– Скоро будут и салаты, – посулила жена. – Новый урожай хорошо растет. Если не обнаружится никаких странностей, через неделю соберем много морковки.
– Когда-нибудь мы станем растить зелень на здешней почве.
– Может быть, севернее, – кивнула Люсия и, опершись на его плечо, тоже выглянула в окно. – Здесь даже местной фауне несладко приходится.
– Южнее, севернее… По мне, так «здесь» – это весь Илос.
Жена вышла на кухню. Басю вдруг потянуло к ней: проснулась ностальгия по тем временам, когда они были молоды, бездетны и всегда готовы. Он услышал, как щелкнул и зашипел пищевой контейнер, в воздухе поплыл запах саг алу[6]. Люси вернулась и поставила для каждого мисочку шириной с ладонь. – Спасибо, – сказал Бася.
Люсия кивнула и села, убрав ноги под стул. Высокая гравитация изменила ее. Мышцы рук и ног стали выпуклыми, спина, когда Люсия садилась, изгибалась под другим углом.
Илос изменял людей неожиданным образом – хотя, вероятно, этого следовало ожидать. Бася подцепил алу вилкой.

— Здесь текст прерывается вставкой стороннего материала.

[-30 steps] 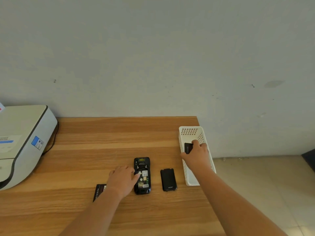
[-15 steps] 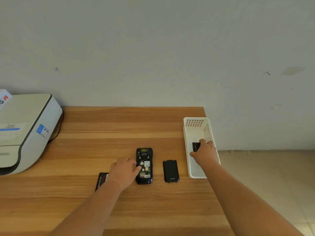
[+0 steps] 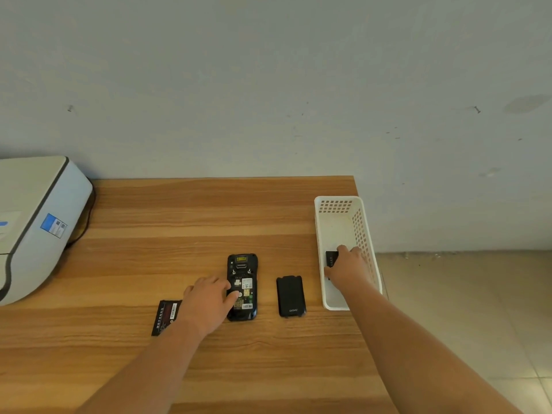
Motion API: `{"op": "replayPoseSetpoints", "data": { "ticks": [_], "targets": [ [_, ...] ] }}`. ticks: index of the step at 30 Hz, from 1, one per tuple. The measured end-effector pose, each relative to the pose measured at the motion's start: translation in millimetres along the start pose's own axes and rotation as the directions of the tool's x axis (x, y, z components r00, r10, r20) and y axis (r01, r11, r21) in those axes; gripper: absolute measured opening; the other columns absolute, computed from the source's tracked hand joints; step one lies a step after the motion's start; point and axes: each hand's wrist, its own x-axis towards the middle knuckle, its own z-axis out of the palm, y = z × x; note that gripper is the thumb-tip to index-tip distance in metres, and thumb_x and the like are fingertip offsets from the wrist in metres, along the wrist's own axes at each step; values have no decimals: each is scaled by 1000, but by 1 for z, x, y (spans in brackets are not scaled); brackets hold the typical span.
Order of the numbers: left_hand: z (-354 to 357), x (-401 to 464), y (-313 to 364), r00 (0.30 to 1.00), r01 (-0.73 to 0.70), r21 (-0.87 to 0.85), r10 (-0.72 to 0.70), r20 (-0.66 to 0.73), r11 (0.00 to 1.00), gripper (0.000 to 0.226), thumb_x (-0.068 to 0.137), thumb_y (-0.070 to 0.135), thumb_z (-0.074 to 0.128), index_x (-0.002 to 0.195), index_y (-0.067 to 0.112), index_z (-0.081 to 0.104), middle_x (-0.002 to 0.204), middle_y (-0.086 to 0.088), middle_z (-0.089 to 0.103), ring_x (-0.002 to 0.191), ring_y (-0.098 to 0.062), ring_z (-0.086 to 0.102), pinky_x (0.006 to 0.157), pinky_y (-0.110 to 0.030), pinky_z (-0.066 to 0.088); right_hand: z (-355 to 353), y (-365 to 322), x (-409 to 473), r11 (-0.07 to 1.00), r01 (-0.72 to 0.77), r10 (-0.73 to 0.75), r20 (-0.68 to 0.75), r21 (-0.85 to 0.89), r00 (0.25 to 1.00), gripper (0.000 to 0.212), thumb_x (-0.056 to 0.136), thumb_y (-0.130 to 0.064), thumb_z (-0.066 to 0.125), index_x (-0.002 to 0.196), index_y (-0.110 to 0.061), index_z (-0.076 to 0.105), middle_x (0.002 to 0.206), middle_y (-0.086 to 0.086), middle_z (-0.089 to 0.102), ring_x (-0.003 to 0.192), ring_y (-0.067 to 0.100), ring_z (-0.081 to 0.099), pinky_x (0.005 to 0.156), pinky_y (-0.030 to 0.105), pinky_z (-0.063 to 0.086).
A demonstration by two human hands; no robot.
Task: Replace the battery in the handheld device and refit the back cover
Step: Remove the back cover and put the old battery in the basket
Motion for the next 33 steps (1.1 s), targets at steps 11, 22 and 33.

– Завтра ухожу на рудник, – сказал он.
Люсия чуть подняла бровь.
– Зачем?
– Профилактические работы, – ответил он и добавил, поняв, о чем она думает: – Меня Кэрол попросила.
– Тогда хорошо.
Она имела в виду: хорошо, что Кэрол, а не Куп. Бася почувствовал укол стыда и тут же рассердился, что ему стыдно.
Он плотнее сжал губы.
– Прилетает наблюдатель, – словно невзначай сказала Люсия. – Джеймс Холден.
– Слышал. Это хорошо. Будет у нас рычаг против РЧЭ.
– Пожалуй.
Бася помнил времена, когда они смеялись вместе. Когда Люсия приносила из ганимедской больницы забавные истории о врачах и пациентах. Они ели искусственный бифштекс, нежный, как настоящая телятина, и пили сваренное на маленьком спутнике пиво. И разговаривали часами, пока не приходило время спать. Теперь все их разговоры стали осторожными, будто у слов были стеклянные кости. Поэтому Бася сменил тему.
– Так странно, – сказал он. – Мне, наверное, никогда больше не придется варить в вакууме. Столько лет обучения и работы, а теперь опять кругом атмосфера.
– Ты это мне говоришь? Знала бы я, как все обернется, согласилась бы, когда предлагали перевод на общую терапию. – Ты была лучшим хирургом на планете!
– Лучший хирург на планете чаще всего занимается кишечной непроходимостью и гинекологическими обследованиями, – сухо заметила Люсия. Взгляд ее стал далеким и жестким. – Надо поговорить о Фелисии.
Вот оно что! Нежность, покой, добрые воспоминания. Вот к чему все вело. Он сел прямо, уперся взглядом в пол.
– О чем?
– Она заговаривает о будущем. Для нее.
– Оно такое же, как для всех, – сказал Бася.
Люсия сунула в рот еще кусок картошки, медленно прожевала и без того мягкий алу. Порыв ветра ударил в окно, застучал песчинками по стеклу. Голос Люсии, когда она заговорила, был мягок, но неумолим.
– Она мечтает об университете, – сказал Люсия. – Сдала все работы и экзамены через Сеть. Для поступления ей понадобится наше согласие.
– Она слишком молода, – проговорил Бася, уже понимая, что зашел не с той стороны. Досада стиснула ему горло, и он отставил недоеденный ужин.
– К тому времени, как доберется, будет в самый раз, – ответила Люсия. – Если полетит с первым транспортом и сделает пересадку на «Медине», то попадет на Ганимед или Цереру через девятнадцать месяцев. Да пусть даже и через двадцать.
– Она нужна нам здесь, – твердо и решительно заявил Бася. Разговор был окончен. Впрочем, нет.
– Я не жалею, что оказалась здесь, – заявила жена. – И ты меня силой не тянул. После Ганимеда мы жили как крысы в тесной норе, верно? Я же помню, как порт за портом отказывались нас принимать. И когда распалась «Мао-Квиковски», я помогала капитану Андраде оформить бумаги на спасенное имущество. «Барбапиккола» стала нашим кораблем благодаря мне.